A video shows young people chanting “foreigners out” while partying on Sylt. The operator of the restaurant strongly condemns the Nazi slogans – and is confronted with hate messages.

At first glance, the scene looks like a typical party: around 300 people party into the evening in the best weather. The DJ plays the classic “L’Amour toujours” and the guests in the “Pony” on Kampen roar along. “Döp, Döp, Döp”. Flying over it, nothing points to the moment the Republic is currently talking about. It looks like a hidden object picture.

Then Tom Kinder zooms into the image – again, and again. The pixels can almost be counted, but this moment is clearly visible. A group stands on the club’s balustrade, a young man forms a Hitler beard with two fingers and rocks his outstretched right arm. Kinder still can’t believe it. “We just didn’t notice,” said the company’s co-operator in an interview with FOCUS online. In the panoramic video that he shows on his cell phone, the shouts of “foreigners out” to the rhythm of the song cannot be heard. In the clip, this is completely lost in the hammering of the music and the “Döp, Dö, Dö, Döp” of the crowd. Kinder knows from experience that some guests like to chant “Hamburger boys” to this.

“We are a cosmopolitan store,” emphasizes Kinder. There are people with a migration background both in management and in the workforce. At the 61st anniversary celebration of the “Pony,” they drank champagne with the punks. “That was really good,” says Kinder, remembering a sociable, diverse group. Everyone is welcome here. “We have a good relationship and no selection at the door,” he continues and shows a clear stance: “Nazi slogans are not welcome here!”

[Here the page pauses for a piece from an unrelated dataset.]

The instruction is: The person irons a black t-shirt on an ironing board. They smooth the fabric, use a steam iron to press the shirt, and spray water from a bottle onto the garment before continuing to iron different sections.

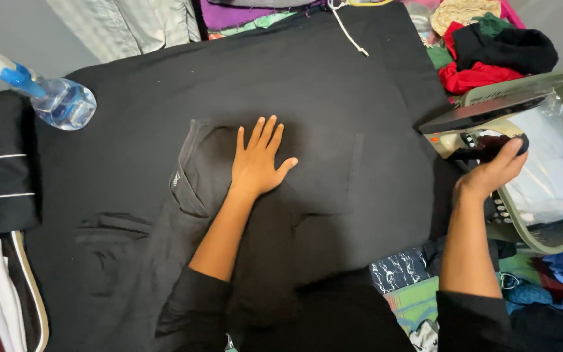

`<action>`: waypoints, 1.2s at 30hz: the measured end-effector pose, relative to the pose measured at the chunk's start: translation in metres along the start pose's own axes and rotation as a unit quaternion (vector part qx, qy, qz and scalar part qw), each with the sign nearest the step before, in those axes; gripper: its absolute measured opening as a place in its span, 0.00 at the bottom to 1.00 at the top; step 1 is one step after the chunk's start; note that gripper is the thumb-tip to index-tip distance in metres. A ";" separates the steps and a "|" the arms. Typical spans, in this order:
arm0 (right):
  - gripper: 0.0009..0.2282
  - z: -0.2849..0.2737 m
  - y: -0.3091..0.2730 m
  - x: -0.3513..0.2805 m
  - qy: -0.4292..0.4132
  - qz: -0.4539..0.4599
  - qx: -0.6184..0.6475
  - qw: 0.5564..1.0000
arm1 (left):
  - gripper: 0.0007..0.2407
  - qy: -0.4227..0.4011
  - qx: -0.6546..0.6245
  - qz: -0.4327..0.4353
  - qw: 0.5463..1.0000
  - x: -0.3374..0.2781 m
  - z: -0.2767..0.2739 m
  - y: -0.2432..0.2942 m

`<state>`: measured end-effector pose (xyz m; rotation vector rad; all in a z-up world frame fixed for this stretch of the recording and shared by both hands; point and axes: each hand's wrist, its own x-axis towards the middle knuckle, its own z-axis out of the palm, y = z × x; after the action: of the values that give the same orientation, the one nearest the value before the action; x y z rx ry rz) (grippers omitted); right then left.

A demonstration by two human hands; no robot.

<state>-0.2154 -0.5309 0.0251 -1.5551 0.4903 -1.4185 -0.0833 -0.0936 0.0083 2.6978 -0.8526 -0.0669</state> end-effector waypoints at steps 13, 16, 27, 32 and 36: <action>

And yet this scene is now online, which has even brought Federal Chancellor Olaf Scholz, Interior Minister Nancy Faeser and other federal politicians onto the scene. The DJ reported to him completely distraught, and employees also blamed themselves for not listening better – after almost eleven hours of work with loud music, according to Kinder. He vehemently protects them all. Even his best friend, who was active in Antifa and was present at the party, didn’t notice. “He would have been the first to go up there,” says the club operator, referring to the group’s elevated position. The panoramic video shows how no one around the group reacts.

These 15 seconds brought the “Pony” team not only the headlines but also various hate messages. “My real name is leaking,” says Kinder, shocked. That’s probably why he quickly gets involved in the conversation. However, he doesn’t want to be in the photo; he doesn’t want his face to be associated with it. The more than 5,000 messages are already bad enough: “I’m getting real threats.” That goes so far that he should be stoned. As if the clip wasn’t bad enough, completely different abysses open up here.

When Kinder looks at the panoramic video, he still wonders how they could have prevented the incident. “It could have happened anywhere,” he says resignedly. Now the team is doing its best to support the police and public prosecutor’s office. At least the reports are making it more known why the cult song is being misused by the right-wing. The club operators also considered getting involved in an anti-racist project – and doing something positive out of this catastrophe.

The nightclub team, however, receives a lot of solidarity from the surrounding businesses – at least those who are willing to talk about the incident. “We agree in the neighborhood: zero tolerance for racism,” explains Matthias from the Zimmer jewelry manufacturer. There are no two opinions: “Right-wing radical slogans are inexcusable.” Especially now, as the Basic Law is 75 years old, it must be protected and secured.

Christian from the restaurant Kaamp Meren occasionally goes drinking at “Pony”. He has never experienced right-wing slogans there or in Kampen. “If they had found out, they would have thrown the group out immediately,” he is certain. Such behavior is out of the question. With more than 100 nations on the island and the shortage of skilled workers in the catering industry, they couldn’t afford intolerance. People from Hungary, Afghanistan and Togo worked in Kaamp Meren. With such a crowd, the employees wouldn’t be able to keep an eye on everything, says Christian, defending the neighboring “pony” team. “These are three assholes who are ruining your reputation,” he fumes.